= Association of Sound Designers =

British theatrical sound engineering charity

The Association for Sound Design and Production (ASDP), formerly known as the Association of Sound Designers (ASD), is a British charity representing a large proportion of the British theatrical sound design and engineering community.

==Formation==
In December 2009, Gregg Fisher organised a series of meetings with a small group of sound designers to start discussing the formation of an association for sound designers. This group of sound designers formed a steering committee and began discussing what such an organisation should do and how it might exist. The steering committee consisted of: Gareth Fry, Gareth Owen, Paul Arditti, Ian Dickinson, Carolyn Downing, John Leonard, Nela Brown, Steven Brown, Gregg Fisher, David McSeveney, and Christopher Shutt.

In December 2010 the steering committee sent out an open letter and an invitation to a meeting at the Royal National Theatre on February 18th, 2011, attended by over 60 sound designers from across the UK. A second meeting was held at the Royal Court Theatre and a third meeting at the Royal Exchange in Manchester. From this a constitution was voted on and the first board was elected. The Association of Sound Designers was formed as a professional association, chaired by Gareth Fry.

The ASD launched at the PLASA show on the 9th September, 2011, with approximately 90 members joining. By 2016, membership had grown to 522 members. By 2024, there were over 1,000 members.

On the 18th February 2016, the ASD became a registered charity, No. 1165633, operating as a CIO.

== Name Change ==
In October 2023, the membership chose to alter the organisation's name to The Association for Sound Design and Production. The membership of the association had for a long time included many members who were not sound designers, so this name was chosen to be more inclusive to the full membership.

== Activity ==
The ASDP has run numerous seminars for its members, on Acoustics & System Design, Production Engineering, Music, Vocal Reinforcement & Radio Mics, Sound Creation, Software-specific courses, Computer and Audio Networking, Documentation & CAD, Techniques and Approaches, Business and Work, as well as general discussions, looking at tangential topics, and many backstage tours. Over 100 of these are available as videos online for members to watch. It has also run "Winter School"s, a series of seminars run in January every few years specifically aimed at students.

They have published 19 issues of its magazine, The Echo, and have a weekly e-newsletter. The Herald.
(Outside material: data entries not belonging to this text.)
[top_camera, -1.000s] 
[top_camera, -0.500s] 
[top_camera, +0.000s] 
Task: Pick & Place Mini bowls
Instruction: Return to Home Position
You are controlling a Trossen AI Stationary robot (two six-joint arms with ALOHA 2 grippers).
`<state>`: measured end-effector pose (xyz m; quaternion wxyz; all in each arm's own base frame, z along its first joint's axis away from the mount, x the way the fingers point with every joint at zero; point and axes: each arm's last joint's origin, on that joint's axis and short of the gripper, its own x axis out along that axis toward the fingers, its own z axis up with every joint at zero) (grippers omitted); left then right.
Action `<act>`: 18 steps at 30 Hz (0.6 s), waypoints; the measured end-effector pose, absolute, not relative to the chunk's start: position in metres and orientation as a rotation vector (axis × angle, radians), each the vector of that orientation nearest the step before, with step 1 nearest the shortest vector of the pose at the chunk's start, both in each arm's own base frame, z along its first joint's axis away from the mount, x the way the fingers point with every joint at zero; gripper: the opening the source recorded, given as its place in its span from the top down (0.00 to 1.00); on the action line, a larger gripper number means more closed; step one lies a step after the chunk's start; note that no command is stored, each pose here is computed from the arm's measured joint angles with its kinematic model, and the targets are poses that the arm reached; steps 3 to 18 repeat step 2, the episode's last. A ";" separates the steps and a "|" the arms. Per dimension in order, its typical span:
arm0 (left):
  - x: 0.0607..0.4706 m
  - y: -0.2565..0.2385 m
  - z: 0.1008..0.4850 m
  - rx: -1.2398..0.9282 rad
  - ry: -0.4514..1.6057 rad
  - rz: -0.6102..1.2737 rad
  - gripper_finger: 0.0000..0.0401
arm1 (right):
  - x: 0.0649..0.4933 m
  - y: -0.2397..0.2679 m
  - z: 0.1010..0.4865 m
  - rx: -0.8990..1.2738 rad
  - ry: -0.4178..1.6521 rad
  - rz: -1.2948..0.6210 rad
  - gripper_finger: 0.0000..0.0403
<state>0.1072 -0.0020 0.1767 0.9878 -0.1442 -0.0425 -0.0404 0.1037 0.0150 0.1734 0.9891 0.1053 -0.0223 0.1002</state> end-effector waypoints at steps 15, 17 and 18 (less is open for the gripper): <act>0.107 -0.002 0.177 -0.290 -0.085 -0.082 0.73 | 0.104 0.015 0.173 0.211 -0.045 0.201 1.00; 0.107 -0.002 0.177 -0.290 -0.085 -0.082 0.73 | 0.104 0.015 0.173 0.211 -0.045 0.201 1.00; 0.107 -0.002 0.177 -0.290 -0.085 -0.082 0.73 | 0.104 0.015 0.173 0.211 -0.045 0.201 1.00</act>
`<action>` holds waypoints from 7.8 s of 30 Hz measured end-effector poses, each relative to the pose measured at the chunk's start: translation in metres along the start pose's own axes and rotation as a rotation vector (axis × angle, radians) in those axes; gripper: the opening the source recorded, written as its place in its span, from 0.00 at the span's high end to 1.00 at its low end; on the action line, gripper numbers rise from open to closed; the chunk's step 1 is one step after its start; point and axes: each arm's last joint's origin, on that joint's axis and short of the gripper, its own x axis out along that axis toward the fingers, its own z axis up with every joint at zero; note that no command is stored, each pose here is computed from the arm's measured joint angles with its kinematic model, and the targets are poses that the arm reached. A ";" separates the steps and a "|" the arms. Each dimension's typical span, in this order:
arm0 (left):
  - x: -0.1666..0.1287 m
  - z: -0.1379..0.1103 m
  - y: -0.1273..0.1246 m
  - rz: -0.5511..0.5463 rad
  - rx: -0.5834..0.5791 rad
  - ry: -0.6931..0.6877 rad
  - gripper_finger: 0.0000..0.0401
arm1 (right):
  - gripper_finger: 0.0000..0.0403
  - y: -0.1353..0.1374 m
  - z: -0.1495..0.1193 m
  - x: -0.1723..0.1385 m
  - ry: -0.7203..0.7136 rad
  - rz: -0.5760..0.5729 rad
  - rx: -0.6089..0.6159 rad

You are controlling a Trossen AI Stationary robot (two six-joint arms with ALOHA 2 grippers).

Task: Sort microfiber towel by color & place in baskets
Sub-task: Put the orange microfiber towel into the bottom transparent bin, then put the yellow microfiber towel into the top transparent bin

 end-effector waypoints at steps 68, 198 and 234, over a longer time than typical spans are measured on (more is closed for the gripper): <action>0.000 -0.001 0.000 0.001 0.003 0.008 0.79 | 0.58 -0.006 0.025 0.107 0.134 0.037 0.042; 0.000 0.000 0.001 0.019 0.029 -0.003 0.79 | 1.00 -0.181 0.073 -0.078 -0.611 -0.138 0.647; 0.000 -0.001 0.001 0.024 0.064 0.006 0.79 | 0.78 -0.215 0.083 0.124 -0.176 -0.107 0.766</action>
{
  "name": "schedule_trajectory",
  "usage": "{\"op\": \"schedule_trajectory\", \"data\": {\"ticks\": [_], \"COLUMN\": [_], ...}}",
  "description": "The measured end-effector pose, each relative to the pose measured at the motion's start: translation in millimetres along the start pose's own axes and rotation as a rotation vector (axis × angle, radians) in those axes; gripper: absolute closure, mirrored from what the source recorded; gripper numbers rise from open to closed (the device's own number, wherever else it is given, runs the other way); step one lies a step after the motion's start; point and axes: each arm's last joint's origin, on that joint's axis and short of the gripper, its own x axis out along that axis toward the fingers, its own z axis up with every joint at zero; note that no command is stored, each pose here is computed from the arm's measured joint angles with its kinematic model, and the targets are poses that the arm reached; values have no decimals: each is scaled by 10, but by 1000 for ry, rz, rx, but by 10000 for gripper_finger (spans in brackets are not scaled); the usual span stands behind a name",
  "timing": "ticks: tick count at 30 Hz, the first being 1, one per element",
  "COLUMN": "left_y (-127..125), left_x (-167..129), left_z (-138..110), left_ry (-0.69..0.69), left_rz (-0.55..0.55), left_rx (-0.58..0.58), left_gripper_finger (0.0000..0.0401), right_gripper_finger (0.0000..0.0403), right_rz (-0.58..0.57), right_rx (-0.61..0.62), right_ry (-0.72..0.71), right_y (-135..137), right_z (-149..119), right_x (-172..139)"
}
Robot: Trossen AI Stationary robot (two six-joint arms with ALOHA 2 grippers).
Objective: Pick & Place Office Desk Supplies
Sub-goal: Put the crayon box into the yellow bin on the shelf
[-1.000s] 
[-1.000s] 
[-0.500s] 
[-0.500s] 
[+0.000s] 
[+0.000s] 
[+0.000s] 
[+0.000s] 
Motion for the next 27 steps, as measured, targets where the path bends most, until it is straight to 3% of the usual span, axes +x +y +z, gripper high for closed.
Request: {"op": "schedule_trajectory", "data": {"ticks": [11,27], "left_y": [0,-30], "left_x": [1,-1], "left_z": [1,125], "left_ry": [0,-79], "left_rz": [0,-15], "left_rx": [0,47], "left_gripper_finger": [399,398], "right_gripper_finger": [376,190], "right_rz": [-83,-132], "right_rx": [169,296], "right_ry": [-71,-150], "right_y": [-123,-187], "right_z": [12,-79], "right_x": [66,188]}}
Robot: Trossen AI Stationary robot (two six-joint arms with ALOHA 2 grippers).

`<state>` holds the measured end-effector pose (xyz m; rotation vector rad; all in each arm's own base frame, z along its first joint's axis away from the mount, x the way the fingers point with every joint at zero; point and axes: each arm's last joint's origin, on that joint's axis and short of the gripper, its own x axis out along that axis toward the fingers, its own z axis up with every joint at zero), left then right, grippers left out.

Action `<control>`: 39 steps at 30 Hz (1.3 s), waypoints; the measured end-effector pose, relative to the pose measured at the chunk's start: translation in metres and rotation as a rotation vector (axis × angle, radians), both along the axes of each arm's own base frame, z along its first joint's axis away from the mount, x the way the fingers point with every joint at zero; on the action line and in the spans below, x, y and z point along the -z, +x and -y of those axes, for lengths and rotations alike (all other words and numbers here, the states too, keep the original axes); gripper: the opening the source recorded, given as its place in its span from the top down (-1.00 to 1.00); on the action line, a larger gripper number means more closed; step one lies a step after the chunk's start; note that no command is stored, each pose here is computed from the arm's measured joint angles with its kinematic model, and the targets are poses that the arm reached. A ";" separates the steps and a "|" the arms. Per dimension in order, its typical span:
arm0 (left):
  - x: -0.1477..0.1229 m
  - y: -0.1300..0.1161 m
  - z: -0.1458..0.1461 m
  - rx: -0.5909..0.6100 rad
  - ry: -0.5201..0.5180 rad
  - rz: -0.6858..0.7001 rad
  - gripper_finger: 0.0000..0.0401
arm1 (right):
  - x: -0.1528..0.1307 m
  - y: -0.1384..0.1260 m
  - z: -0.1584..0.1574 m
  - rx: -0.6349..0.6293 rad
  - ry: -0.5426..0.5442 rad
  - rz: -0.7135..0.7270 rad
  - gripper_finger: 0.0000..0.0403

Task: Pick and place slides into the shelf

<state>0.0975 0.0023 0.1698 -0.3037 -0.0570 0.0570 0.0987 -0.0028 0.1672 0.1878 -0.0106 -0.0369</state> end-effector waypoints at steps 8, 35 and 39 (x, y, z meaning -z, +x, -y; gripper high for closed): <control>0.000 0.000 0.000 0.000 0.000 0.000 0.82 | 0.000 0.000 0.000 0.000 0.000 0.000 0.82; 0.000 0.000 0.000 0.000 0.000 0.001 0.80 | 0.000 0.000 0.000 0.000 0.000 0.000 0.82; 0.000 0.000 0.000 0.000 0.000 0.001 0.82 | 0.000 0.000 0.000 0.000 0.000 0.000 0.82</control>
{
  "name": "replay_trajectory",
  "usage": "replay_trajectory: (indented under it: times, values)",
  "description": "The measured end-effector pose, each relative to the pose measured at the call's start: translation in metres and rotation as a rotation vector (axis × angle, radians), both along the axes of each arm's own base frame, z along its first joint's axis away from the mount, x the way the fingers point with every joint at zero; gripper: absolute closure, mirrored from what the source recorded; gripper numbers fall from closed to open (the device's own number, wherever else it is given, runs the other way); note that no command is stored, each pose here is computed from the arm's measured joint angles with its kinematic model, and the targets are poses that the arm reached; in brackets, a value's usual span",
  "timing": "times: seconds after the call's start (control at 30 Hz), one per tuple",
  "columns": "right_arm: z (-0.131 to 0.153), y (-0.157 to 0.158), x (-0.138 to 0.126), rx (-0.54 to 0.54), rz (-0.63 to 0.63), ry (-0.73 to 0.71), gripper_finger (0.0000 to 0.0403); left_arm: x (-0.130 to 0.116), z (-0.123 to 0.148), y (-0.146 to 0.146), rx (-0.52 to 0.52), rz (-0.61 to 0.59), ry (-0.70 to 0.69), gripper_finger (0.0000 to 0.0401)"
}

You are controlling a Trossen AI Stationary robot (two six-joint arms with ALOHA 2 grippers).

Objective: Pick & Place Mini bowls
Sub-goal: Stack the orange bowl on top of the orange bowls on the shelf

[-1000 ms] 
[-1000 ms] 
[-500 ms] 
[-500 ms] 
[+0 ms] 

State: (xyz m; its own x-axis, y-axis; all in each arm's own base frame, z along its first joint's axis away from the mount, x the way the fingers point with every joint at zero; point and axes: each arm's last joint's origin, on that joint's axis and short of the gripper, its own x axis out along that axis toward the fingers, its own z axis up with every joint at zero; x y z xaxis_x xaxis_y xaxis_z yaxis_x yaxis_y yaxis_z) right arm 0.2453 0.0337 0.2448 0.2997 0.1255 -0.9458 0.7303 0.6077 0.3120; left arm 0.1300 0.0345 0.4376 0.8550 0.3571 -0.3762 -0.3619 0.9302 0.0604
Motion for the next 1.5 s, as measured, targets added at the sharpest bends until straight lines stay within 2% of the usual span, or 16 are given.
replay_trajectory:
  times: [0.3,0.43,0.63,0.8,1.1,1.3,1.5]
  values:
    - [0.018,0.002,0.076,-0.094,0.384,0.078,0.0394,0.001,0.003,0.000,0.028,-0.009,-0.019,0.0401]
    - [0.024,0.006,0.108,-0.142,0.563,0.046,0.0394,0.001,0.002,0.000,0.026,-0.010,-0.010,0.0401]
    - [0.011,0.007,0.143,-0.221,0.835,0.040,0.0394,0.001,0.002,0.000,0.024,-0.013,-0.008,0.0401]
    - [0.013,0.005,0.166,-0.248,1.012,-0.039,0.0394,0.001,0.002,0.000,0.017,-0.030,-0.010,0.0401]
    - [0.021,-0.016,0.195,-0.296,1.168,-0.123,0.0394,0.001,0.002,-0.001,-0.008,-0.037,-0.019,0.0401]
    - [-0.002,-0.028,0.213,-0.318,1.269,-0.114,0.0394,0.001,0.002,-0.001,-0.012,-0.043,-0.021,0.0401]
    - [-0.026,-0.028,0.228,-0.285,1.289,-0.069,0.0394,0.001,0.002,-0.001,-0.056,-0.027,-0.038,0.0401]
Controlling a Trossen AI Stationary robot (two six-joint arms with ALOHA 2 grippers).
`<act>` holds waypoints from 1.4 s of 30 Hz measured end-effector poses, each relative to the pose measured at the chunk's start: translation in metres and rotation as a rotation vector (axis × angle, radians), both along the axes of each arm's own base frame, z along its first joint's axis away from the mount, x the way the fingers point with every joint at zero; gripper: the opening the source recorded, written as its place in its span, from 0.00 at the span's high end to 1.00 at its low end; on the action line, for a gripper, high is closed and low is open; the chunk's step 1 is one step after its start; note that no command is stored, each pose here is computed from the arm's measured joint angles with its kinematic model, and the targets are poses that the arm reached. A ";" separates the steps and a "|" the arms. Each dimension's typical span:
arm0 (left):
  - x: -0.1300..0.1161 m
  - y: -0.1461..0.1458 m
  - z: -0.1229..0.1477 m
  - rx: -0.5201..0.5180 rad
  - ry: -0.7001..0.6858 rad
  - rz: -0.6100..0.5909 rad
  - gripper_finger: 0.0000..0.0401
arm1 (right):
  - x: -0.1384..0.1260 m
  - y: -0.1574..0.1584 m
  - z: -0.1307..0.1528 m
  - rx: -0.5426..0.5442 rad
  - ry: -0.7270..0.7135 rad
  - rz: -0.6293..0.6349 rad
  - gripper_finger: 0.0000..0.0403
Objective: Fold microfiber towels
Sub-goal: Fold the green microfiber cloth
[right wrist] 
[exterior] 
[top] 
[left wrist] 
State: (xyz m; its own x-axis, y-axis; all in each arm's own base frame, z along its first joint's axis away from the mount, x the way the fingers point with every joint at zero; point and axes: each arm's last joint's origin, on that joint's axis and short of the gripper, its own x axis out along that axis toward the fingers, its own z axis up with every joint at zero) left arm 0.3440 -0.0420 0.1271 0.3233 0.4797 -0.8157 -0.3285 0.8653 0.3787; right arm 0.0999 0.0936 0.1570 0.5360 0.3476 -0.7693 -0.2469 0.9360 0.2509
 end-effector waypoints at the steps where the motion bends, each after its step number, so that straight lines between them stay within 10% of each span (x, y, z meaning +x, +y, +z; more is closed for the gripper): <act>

They are an advocacy voice for its members, speaking out on a range of topics, such as backstage workers being pushed to their "breaking point". They have also worked to support the mental health of its members, as well as helping the theatre industry reboot itself after the Covid pandemic. They are involved in the Sunday Times National Student Drama Festival as a supporter of the Outstanding Contribution to the Technical Team Award. The ASDP also provide extensive resources to support new and upcoming sound designers, and work with Theatrecraft to encourage entry into the industry, as well as working hard for inclusivity in the theatre industry. In 2014 they were active in pressurising the American Tony committee to reinstate the Tony Award for Sound Design, which was reinstated in 2016.